Copyright and new technologies: Study published
In October 2020, DG CNECT commissioned a consortium of Technopolis Group, Philippe Rixhon Associates, UCLouvain, Crowell&Moring and IMC University of Applied Sciences Krems with the execution of a 9-month Study on copyright and new technologies: copyright data management and artificial intelligence.
The European Writers’ Council responded within a Delphi Survey format as selected expert in 2021.
Altogether 64 entities answered on the forst part of the study; and ca 55 on the second part, considered as IP experts. The EWC was the only organisation taking part on behalf of the interests of writers and translators in the European Book Sector.
The study addresses two topics related to the copyright system and new technologies, dealt with in two dedicated parts of the study.

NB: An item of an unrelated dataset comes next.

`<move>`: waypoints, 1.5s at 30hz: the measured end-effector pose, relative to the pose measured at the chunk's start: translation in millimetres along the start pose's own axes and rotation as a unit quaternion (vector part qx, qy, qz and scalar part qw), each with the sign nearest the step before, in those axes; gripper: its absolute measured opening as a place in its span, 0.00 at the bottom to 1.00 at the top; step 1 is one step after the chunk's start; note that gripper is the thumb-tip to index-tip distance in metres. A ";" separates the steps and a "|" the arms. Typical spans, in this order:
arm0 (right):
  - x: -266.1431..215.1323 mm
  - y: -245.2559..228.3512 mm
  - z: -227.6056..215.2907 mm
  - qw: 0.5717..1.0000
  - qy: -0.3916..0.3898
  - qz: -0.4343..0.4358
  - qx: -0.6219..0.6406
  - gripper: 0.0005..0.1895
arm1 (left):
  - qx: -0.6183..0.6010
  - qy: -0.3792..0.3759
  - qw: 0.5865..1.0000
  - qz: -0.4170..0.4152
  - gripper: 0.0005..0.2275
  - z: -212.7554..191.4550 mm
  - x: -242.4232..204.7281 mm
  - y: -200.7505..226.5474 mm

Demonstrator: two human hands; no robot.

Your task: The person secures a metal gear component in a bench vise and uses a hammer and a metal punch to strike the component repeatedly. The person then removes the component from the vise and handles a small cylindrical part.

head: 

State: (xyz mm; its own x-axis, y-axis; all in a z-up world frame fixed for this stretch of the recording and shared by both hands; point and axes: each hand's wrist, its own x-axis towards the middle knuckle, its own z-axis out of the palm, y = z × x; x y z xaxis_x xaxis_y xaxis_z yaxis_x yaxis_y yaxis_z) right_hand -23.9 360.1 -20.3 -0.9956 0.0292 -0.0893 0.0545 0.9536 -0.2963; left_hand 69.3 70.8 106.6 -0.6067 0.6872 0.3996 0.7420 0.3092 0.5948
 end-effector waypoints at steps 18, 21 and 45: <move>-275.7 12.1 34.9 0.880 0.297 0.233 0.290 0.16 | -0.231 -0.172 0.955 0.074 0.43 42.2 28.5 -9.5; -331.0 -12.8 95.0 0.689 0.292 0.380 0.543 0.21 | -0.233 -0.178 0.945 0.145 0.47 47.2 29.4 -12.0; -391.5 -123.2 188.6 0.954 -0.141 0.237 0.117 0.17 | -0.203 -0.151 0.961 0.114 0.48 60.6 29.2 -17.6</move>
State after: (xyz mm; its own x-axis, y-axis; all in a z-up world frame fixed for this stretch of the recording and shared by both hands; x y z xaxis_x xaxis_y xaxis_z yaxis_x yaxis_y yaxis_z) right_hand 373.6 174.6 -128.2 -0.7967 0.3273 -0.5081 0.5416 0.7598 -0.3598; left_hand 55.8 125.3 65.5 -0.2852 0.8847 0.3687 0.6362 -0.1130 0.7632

- • The first part of the study systematically takes stock of the current situation with respect to rights metadata in different creative industries. It attempts to identify and describe the economic impact of the current situation related to rights metadata. It also compiles information on the most important ongoing initiatives to address some of the identified problems. Finally, the study indicates broad avenues which could contribute to improving functioning of the copyright data ecosystem.

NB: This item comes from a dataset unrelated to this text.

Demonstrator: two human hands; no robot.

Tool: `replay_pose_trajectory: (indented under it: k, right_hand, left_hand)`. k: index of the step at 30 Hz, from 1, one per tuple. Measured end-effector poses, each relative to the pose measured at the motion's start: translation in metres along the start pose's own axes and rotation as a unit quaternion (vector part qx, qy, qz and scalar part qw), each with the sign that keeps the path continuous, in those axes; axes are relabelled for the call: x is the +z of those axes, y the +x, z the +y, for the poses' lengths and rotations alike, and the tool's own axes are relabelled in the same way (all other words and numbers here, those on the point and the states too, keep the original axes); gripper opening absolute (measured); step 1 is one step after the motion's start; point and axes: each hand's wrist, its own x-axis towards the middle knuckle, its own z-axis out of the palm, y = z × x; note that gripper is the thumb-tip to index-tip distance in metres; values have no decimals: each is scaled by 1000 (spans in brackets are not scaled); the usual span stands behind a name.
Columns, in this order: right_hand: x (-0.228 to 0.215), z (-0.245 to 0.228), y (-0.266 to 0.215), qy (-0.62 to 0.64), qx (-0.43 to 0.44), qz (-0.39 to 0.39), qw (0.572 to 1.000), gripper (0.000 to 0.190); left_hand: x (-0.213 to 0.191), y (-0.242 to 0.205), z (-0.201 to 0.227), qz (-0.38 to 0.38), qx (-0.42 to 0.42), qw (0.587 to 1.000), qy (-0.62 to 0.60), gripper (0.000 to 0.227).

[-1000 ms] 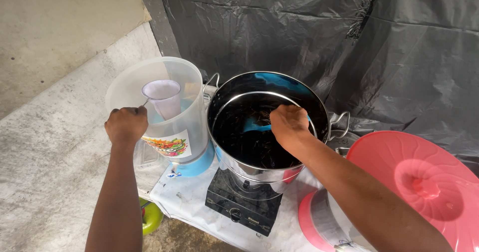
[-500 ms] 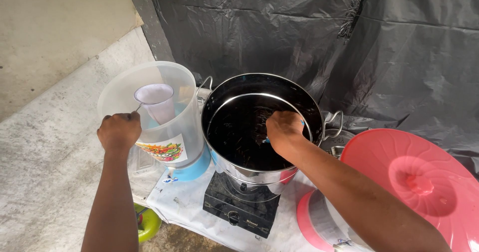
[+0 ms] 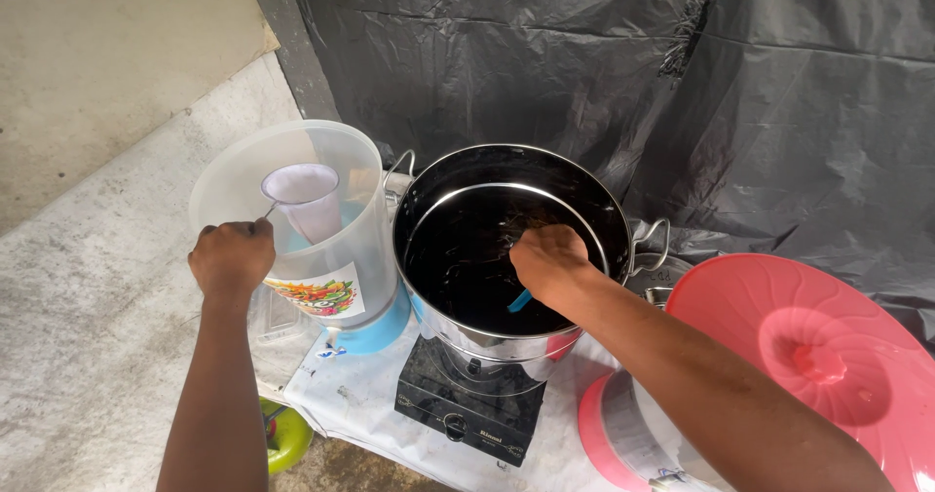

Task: Filtering brewed tea by scooping it from a pot into a filter bag placed over a pitcher.

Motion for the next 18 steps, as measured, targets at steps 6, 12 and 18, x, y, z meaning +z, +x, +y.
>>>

- • The second part of the study focuses on a) uses of copyright-protected content as input to feed AI technologies and b) the copyright implications of the production of cultural outputs by or with the assistance of AI. Furthermore, the study discusses possible policy scenarios which might be needed to react to these developments.

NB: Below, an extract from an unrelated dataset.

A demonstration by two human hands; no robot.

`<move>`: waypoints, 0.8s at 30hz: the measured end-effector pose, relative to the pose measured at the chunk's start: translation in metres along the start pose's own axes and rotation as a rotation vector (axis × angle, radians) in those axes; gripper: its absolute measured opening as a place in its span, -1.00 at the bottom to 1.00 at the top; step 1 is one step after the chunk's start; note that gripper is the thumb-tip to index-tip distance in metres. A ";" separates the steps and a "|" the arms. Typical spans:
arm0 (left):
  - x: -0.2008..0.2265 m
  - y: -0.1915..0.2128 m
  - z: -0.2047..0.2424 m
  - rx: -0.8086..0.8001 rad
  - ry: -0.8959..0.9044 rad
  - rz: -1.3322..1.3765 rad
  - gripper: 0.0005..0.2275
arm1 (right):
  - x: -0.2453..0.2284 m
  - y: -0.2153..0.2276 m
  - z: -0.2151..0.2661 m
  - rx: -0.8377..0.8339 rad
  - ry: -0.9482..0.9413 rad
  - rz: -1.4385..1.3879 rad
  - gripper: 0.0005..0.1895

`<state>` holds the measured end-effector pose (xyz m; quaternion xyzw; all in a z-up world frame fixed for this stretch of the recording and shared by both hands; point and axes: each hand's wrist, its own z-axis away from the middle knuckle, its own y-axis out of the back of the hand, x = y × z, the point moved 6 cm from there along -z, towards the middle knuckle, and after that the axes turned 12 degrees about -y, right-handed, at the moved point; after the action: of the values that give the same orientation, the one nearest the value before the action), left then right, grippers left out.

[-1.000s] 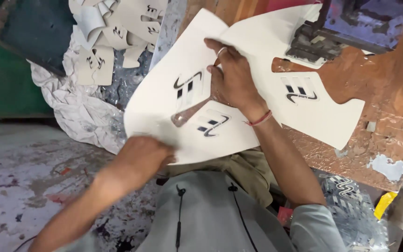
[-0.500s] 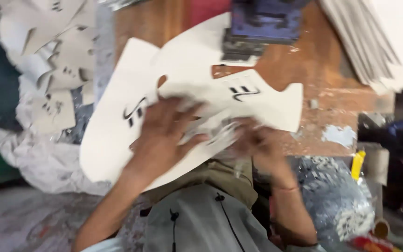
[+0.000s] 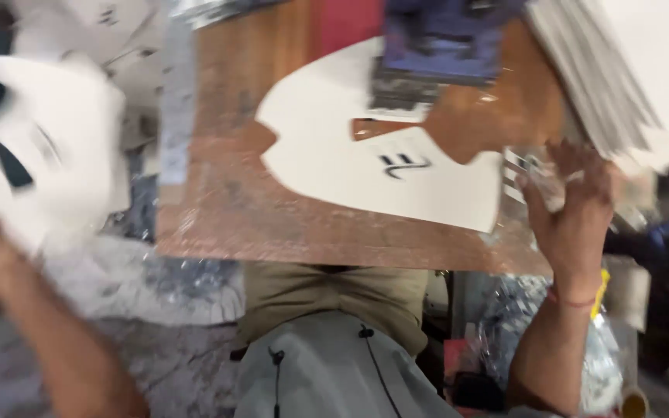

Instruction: The person uses a manual press to punch holes into white paper cutouts with a printed logo. They repeatedly pick up a cutout, align it under the press, operate the lever to punch, and then move the finished piece aside.

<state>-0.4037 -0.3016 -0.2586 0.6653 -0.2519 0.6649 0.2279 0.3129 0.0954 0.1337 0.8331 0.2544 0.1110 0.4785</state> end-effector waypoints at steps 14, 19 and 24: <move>0.242 -0.565 -0.017 -0.416 -0.966 -1.001 -0.56 | 0.119 -0.083 0.127 0.031 -0.433 -0.145 -0.86; 0.191 -0.636 -0.060 -0.677 -0.671 -0.760 -0.55 | 0.100 -0.075 0.118 0.109 -0.455 -0.195 -0.76; 0.252 -0.534 -0.012 -0.641 -0.695 -0.929 -0.63 | 0.082 -0.043 0.091 0.114 -0.545 -0.075 -0.74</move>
<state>-0.0751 0.1093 0.0102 0.7796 -0.1829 0.1361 0.5832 0.4077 0.0896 0.0454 0.8478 0.1530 -0.1494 0.4853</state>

The EWC was able to clarify three main points:
– AI does not generate any creative work of its own. It copies, plagiarises and mimics. No proprietary right of its own may arise from this.
– AI products resolve numerous liability and responsibility issues. If an AI violates personal rights or spreads political or scientific disinformation: who is liable? Who assumes responsibility for legal and other procedures?
– AI-produced products, especially translations or automatically generated text works, must be labelled as such. The absence of labelling will otherwise lead to remuneration diffusion at collective management organisations (device levies, PLR, other); and also undermine a price structure if AI text products are sold to users at the same market prices as those works involving the human mind and are fairly remunerated accordingly, increasing a company’s investment.
The study results were published in April 2022.